## Task goal
Check each line of the data, and copy those where "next" appears.

[Collection entries]
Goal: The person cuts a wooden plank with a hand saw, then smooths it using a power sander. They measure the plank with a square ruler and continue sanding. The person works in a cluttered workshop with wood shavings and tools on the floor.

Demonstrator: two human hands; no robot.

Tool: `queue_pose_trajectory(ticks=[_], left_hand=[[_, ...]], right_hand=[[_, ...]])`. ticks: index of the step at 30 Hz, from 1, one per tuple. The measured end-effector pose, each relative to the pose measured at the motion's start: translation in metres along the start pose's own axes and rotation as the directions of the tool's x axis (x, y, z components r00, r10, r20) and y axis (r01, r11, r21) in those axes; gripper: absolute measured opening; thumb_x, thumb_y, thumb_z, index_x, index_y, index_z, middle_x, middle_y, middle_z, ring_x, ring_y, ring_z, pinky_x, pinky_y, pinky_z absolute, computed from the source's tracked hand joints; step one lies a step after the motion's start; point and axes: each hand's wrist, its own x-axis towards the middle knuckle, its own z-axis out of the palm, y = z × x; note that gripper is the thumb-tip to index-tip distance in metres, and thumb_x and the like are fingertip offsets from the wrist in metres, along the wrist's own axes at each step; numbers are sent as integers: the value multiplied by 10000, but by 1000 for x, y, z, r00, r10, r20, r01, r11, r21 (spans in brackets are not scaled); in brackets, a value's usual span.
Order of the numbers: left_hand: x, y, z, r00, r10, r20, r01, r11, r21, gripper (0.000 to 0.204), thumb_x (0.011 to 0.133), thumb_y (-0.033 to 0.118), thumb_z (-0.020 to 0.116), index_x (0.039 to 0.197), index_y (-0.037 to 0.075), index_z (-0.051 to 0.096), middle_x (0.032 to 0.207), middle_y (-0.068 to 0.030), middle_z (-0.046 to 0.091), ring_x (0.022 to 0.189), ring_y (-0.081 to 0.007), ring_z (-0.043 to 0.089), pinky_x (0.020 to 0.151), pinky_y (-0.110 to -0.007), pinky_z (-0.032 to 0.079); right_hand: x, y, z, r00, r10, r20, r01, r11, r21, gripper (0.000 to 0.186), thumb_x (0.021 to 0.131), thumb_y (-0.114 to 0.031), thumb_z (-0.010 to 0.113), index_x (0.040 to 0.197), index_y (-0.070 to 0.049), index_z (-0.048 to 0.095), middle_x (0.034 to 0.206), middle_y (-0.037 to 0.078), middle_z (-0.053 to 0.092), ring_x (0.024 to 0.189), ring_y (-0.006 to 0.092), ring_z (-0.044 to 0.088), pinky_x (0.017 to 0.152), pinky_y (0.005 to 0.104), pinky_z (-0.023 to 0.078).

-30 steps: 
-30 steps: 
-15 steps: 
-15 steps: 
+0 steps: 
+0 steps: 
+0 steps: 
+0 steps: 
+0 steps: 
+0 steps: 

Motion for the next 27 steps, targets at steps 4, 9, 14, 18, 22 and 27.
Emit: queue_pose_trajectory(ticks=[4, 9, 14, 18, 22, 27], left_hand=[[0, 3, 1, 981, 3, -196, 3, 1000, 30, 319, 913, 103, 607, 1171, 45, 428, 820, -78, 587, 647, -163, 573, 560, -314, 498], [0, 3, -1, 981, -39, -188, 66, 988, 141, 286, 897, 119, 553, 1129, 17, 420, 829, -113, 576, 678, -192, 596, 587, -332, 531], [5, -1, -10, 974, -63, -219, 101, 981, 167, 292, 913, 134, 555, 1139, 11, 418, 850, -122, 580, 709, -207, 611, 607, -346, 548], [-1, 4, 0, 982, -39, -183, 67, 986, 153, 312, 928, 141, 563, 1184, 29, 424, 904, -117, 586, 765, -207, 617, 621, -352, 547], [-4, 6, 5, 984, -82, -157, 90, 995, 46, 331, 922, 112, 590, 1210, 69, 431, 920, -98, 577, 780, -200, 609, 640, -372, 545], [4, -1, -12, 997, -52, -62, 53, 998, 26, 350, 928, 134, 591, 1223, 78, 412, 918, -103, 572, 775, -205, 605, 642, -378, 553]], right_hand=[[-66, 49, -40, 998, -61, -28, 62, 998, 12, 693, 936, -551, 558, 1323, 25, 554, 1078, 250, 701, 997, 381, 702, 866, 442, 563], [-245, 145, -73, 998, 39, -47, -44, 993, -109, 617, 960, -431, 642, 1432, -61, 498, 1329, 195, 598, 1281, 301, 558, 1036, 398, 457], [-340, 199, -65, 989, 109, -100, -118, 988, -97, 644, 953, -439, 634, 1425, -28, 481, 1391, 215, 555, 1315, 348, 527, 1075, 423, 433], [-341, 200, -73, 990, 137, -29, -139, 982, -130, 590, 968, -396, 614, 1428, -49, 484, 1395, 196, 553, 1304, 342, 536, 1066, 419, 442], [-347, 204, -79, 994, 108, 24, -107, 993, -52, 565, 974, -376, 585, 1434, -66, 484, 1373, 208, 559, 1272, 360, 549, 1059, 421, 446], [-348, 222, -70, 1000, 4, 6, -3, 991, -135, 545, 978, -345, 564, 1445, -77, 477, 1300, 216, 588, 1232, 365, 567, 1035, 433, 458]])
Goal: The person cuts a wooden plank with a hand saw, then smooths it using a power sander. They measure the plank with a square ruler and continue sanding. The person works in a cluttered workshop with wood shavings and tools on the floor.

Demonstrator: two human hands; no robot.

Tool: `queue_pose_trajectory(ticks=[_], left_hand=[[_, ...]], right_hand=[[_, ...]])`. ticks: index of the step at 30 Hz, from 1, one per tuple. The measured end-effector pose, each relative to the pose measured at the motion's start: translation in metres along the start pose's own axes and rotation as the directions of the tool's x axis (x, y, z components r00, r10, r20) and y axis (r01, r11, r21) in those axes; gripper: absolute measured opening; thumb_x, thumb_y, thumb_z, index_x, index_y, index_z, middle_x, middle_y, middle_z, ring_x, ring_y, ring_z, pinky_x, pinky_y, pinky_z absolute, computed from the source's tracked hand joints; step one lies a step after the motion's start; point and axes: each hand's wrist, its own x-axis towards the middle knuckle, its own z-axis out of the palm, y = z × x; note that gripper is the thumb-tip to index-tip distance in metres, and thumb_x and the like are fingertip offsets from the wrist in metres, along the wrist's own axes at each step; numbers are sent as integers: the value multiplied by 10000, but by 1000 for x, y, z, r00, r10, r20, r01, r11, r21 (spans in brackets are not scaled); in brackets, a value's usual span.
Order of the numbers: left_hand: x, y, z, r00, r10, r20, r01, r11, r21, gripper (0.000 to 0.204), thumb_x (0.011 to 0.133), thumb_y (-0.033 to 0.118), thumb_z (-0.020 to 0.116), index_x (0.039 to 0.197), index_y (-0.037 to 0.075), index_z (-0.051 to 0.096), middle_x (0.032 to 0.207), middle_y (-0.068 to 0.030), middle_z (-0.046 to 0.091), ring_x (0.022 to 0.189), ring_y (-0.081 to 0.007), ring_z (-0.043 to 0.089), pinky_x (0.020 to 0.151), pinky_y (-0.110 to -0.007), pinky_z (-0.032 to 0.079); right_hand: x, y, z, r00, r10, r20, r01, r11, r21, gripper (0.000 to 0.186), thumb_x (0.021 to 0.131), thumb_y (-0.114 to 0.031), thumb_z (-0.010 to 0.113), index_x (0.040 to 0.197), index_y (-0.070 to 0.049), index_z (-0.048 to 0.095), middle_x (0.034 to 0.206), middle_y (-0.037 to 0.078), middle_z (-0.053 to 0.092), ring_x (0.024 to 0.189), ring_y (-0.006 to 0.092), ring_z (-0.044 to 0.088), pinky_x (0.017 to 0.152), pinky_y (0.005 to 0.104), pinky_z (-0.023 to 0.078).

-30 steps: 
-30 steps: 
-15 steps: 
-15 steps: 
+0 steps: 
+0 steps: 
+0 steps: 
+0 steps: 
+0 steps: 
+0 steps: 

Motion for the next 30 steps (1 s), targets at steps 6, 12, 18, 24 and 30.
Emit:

## Output of the exercise
Motion for the next 27 steps, targets at steps 4, 9, 14, 18, 22 and 27.
Motion for the next 30 steps (1 s), targets at steps 6, 12, 18, 24 and 30.

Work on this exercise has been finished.